"How much does a website cost?" is one of the most searched questions by small business owners — and for good reason. The range is enormous. You can technically get online for free, or spend $50,000 on a custom enterprise build. Neither extreme makes sense for most local businesses.
This guide covers the three main paths — DIY builders, freelancers, and agencies — with real numbers and honest trade-offs so you can make the right call for your budget and goals.
Option 1: DIY Website Builders
Cost: $0–$50/month
Platforms like Wix, Squarespace, Weebly, and GoDaddy Website Builder let you build a site yourself using drag-and-drop tools. No coding required. They're genuinely useful for getting something online fast.
What you actually pay:
- Free plans exist — but they come with platform branding on your URL (yoursite.wix.com) and ads
- Paid plans run $13–$49/mo for a proper custom domain and ad-free experience
- Most also charge separately for domain registration ($10–$20/yr)
- E-commerce features, booking tools, and premium templates often cost extra
💡 A "free" Wix site with paid plan and domain averages $180–$360/year in ongoing costs. After 3 years, that's $540–$1,080 — with no professional help and a generic template.
The real cost isn't money — it's time. Most business owners spend 10–20+ hours building their own site, learning the platform, troubleshooting issues, and writing content. And the result usually looks like it was built by someone who's never designed a website before. Because it was.
Best for: Sole proprietors testing a business idea, or someone with design skills and time to spare.
Option 2: Freelance Web Designers
Cost: $500–$5,000+ one-time
Hiring a freelancer from platforms like Upwork, Fiverr, or Toptal gives you a human who will design and build your site for you. The range is huge depending on skill level, location, and scope.
- Fiverr / Budget freelancers: $200–$600. Often overseas, results vary wildly. May use premade WordPress templates with minimal customization.
- Mid-range freelancers: $1,000–$3,000. Better quality, more communication, usually responsive to revisions.
- Experienced specialists: $3,000–$8,000+. High quality, but often focused on larger projects. May have long waitlists.
With freelancers, you also deal with ongoing costs on your own — hosting ($5–$30/mo), domain renewals, and maintenance if anything breaks. Most freelancers don't offer support after the project is done.
Best for: Businesses with a clear vision, time to manage a project, and $1,000+ to invest.
Option 3: Web Design Agencies
Cost: $3,000–$30,000+
Full-service agencies handle strategy, design, development, SEO, and sometimes content. They're the most professional option — and the most expensive. For most local businesses (a salon, a plumber, a restaurant), this is overkill.
Agencies also move slowly. Expect a 4–12 week timeline, onboarding calls, discovery phases, and multiple approval rounds. If you need a site next week, this isn't your path.
Best for: Established businesses with marketing budgets and complex needs (e-commerce, custom integrations, large content sites).
What's the Right Budget for a Local Business Website?
Here's the honest benchmark for a solid, professional small business website in 2026:
$350–$800 one-time is the sweet spot for most local businesses that want:
- A custom design (not a drag-and-drop template)
- Mobile-optimized layout that actually converts
- Basic SEO setup out of the box
- Contact forms and booking links
- Delivered in days, not weeks
That's exactly what we built ThriveBright around.

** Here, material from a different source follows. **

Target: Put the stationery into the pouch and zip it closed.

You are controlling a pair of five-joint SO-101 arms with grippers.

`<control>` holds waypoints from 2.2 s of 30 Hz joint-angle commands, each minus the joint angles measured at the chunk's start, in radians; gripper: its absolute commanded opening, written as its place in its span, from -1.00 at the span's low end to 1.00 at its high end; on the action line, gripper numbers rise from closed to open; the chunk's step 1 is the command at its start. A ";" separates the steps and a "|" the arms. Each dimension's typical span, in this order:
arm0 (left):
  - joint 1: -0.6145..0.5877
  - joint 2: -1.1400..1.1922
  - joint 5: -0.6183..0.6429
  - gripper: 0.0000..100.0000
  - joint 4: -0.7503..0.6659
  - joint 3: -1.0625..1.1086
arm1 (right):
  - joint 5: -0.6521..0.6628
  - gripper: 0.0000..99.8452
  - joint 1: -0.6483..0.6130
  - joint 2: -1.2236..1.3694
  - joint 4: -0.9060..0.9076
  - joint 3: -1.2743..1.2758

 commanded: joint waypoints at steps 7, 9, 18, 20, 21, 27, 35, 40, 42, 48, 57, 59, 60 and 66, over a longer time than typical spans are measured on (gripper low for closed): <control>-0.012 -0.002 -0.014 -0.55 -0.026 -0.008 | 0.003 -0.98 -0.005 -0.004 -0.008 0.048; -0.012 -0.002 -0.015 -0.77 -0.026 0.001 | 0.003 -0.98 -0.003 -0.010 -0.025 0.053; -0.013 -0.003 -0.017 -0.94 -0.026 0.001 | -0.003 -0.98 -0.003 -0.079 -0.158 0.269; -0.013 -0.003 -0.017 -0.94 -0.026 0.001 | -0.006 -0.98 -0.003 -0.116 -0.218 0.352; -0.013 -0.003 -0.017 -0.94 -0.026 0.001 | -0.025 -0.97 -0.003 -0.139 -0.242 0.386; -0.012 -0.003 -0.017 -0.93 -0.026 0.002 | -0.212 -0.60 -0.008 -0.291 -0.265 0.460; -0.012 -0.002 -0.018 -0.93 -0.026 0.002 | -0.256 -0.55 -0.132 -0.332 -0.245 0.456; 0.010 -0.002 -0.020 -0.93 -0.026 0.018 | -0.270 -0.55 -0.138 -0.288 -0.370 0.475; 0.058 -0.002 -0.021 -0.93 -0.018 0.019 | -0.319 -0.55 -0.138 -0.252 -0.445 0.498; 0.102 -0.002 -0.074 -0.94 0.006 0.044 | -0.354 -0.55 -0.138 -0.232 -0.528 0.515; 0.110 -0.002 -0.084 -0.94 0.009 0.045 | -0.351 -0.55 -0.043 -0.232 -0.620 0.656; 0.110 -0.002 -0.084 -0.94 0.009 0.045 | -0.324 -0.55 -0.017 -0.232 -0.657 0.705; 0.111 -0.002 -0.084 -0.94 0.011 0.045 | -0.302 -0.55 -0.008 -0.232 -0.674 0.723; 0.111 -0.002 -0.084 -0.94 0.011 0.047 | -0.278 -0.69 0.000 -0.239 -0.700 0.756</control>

Our packages are designed for the local businesses that need a real, professional web presence — without the agency price tag or the DIY learning curve.
🚀 ThriveBright pricing: $349 one-time (Starter, 1–3 pages) · $549 (Standard, up to 5 pages) · $849 (Premium, unlimited pages). All include SEO setup and 48-hour delivery. Optional hosting for $19/mo.
The Hidden Costs Nobody Talks About
Regardless of who builds your site, budget for these ongoing costs:
- Domain name: ~$12–$20/year
- Web hosting: $5–$40/month depending on the provider
- SSL certificate: Free with most modern hosts (included in ours)
- Maintenance: $0 if you do it yourself, $50–$200/mo if you hire it out
A site that cost $500 to build can cost $400–$600/year to maintain — or more if you're paying an agency retainer. That ongoing number matters as much as the upfront price.
So What Should You Actually Do?
If you're a local business owner who needs a professional website and you don't have months to wait or thousands to spend, your best path is a focused web design service that specializes in exactly what you need.
That means: a real custom design, fast delivery, built-in SEO, and honest transparent pricing. You shouldn't have to choose between "cheap and generic" or "expensive and slow."